Nach dem Zweiten Weltkrieg ließ sich der Lassalle-Kult nicht mehr reaktivieren. Allerdings orientierte sich der SPD-Vorsitzende Kurt Schumacher an dem Lassalle’schen Gedankengut, das später im Berliner Aktionsprogramm (1954) die etatistische Ausrichtung der Sozialdemokratie zu begründen half. Zudem ist Lassalles dezidierte Kritik an einem auf die Ökonomie reduzierten Freiheitsbegriff nach wie vor aktuell. Der ADAV-Gründer forderte auch politische Freiheit ein.

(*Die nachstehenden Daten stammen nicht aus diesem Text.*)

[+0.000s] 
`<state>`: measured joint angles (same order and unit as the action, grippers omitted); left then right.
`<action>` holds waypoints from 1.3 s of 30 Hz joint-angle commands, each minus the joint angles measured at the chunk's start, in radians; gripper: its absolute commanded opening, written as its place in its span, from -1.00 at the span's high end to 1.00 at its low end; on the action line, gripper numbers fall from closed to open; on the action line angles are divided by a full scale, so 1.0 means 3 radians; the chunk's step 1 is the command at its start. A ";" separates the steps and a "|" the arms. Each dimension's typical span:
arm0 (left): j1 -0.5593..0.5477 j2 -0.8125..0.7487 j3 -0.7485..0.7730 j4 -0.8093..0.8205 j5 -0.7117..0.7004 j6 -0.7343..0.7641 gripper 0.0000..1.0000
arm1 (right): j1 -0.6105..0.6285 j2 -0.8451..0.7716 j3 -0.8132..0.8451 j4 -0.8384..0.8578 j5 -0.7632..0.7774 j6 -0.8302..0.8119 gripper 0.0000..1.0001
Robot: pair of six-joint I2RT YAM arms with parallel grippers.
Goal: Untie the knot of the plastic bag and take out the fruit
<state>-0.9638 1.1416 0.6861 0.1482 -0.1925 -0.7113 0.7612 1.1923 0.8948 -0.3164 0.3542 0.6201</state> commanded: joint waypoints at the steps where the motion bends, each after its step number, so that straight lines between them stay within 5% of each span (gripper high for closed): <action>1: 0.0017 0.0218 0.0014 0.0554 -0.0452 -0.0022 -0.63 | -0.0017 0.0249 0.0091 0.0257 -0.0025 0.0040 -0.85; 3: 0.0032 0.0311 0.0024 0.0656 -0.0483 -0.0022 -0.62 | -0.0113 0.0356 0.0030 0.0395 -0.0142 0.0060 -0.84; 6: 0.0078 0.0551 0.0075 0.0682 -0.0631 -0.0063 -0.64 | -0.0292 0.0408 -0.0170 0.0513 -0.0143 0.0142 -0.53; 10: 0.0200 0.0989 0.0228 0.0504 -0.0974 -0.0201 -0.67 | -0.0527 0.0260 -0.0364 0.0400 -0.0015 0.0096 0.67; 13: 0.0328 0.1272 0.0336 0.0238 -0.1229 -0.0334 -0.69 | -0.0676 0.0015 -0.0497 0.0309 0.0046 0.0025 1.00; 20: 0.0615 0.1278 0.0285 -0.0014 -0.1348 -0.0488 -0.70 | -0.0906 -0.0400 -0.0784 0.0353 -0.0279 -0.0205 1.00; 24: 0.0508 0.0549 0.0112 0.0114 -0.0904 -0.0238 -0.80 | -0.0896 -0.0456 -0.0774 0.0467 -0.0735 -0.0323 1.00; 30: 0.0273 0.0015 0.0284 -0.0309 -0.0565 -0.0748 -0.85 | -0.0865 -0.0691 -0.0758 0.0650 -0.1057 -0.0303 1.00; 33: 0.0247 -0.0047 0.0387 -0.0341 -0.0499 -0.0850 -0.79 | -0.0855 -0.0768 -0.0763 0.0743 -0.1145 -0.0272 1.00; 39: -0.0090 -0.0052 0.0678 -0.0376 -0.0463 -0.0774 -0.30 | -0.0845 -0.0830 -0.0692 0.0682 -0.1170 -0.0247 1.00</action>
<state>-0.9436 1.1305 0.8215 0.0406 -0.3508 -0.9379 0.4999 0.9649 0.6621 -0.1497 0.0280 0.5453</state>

Zugleich betonte er die Aufgabe des Staats, für größtmögliche Verteilungsgerechtigkeit zu sorgen.
In der DDR galt Lassalle als dem militaristischen Preußen erlegener Antidemokrat. Ein von Stefan Heym verfasster Lassalle-Roman durfte erst 1974 verspätet erscheinen. Vor diesem Hintergrund ist es erstaunlich, dass sich das SED-Zentralkomitee in den 1970er-Jahren bemühte, Lassalles verfallenes Grabmal von Breslau nach Ostberlin zu verlegen. Dies scheiterte jedoch am Widerstand jüdischer Organisationen. So konnte sich die Friedrich-Ebert-Stiftung der Grabpflege annehmen.
In der Bundesrepublik Deutschland erfuhr Lassalle manche Würdigung seitens der SPD. Die Partei bezog sich – weitgehend ungeachtet historischer Vorläufer, Brüche und Diskontinuitäten – sowohl bei der Feier ihres 100. Jubiläums (1963) als auch 50 Jahre später auf den Allgemeinen Deutschen Arbeiterverein. Die Bundespost veröffentlichte anlässlich dieser Feierlichkeiten jeweils eine Briefmarke, im ersten Fall mit dem Porträt von Lassalle als Motiv; 2013 mit einer stilisierten Nachbildung der Traditionsfahne der Sozialdemokratie.